Madagascar: l’opposition continue d’exiger la démission du président

Madagascar: l’opposition continue d’exiger la démission du président

Plus de mille partisans de l’opposition se sont à nouveau réunis samedi sur la place du 13-Mai, au coeur de la capitale malgache, Antananarivo, pour exiger la démission immédiate du président Hery Rajaonarimampianina.

Depuis une semaine, les adversaires du chef de l’Etat occupent la rue pour protester contre l’adoption récente de lois électorales qu’ils jugent partiales, à sept mois des scrutins présidentiel et législatifs prévus à la toute fin de l’année.

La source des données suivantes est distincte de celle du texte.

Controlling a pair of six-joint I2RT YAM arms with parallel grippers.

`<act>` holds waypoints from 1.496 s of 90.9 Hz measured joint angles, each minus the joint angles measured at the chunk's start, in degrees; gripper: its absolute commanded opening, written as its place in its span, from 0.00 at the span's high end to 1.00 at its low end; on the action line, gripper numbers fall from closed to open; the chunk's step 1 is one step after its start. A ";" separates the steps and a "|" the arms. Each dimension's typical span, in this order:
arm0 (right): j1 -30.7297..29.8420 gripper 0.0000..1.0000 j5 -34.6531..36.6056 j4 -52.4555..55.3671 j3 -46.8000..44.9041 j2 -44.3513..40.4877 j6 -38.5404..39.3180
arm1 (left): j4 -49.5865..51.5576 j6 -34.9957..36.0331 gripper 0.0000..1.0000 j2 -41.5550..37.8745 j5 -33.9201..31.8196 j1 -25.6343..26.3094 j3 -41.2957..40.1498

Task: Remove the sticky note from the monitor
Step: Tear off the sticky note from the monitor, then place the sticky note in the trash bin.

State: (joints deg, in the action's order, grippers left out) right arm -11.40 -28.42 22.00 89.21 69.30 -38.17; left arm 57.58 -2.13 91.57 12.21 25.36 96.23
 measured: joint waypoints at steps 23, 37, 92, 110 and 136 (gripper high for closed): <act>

Saisie par des députés de l’opposition, la Haute cour constitutionnelle doit se prononcer sur ces textes rapidement.

Il y a une semaine, une première manifestation de l’opposition, interdite par les autorités, a dégénéré en graves affrontements avec les forces de l’ordre. Au moins deux protestataires ont été tués et une quinzaine blessés par la police et l’armée, accusées d’avoir tiré à balles réelles sur le cortège.

Des représentants du parti du président et de l’opposition se sont rencontrés mercredi soir sous l’égide de l’Union africaine (UA) pour trouver une issue à la crise, sans résultat.

« Il faut enlever de nos banderoles le titre président car pour nous, Rajao n’est plus un président de la République, à la place il faut y mettre Rajao part », a lancé samedi à la foule un député d’opposition, Lanto Rakotomanga.

« On ne quittera cette place qu’une fois Rajao et consorts renversés », a promis un de ses collègues, Paul Bert Rahasimanana.

L’opposition a déposé devant la Haute cour constitutionnelle une demande de destitution de Hery Rajaonarimampianina.

Plusieurs députés de l’opposition ont par ailleurs rencontré samedi le responsable des médias publics pour exiger un accès à la radio-télévision nationale, accusée de partialité.

« Il faut que vous accepter nos demande sinon, c’est tous les manifestants de la Place du 13-mai qui vont venir ici », l’a menacé une élue, Christine Razanamahasoa.

Un nouveau rassemblement de l’opposition est déjà prévu lundi Place du 13 mai.

Les manifestations quotidiennes qui agitent Antananarivo depuis une semaine constituent la première fronde sérieuse visant le chef de l’Etat depuis son élection fin 2013.

M. Rajaonarimampianina n’a pas encore annoncé s’il allait briguer un second mandat à la fin de l’année mais ses deux principaux opposants, Marc Ravalomanana, président de 2002 à 2009, et Andry Rajoelina, au pouvoir de 2009 à 2014, ont déjà laissé entendre qu’ils étaient prêts à se lancer.

Ces deux anciens ennemis font aujourd’hui cause commune contre le régime en place.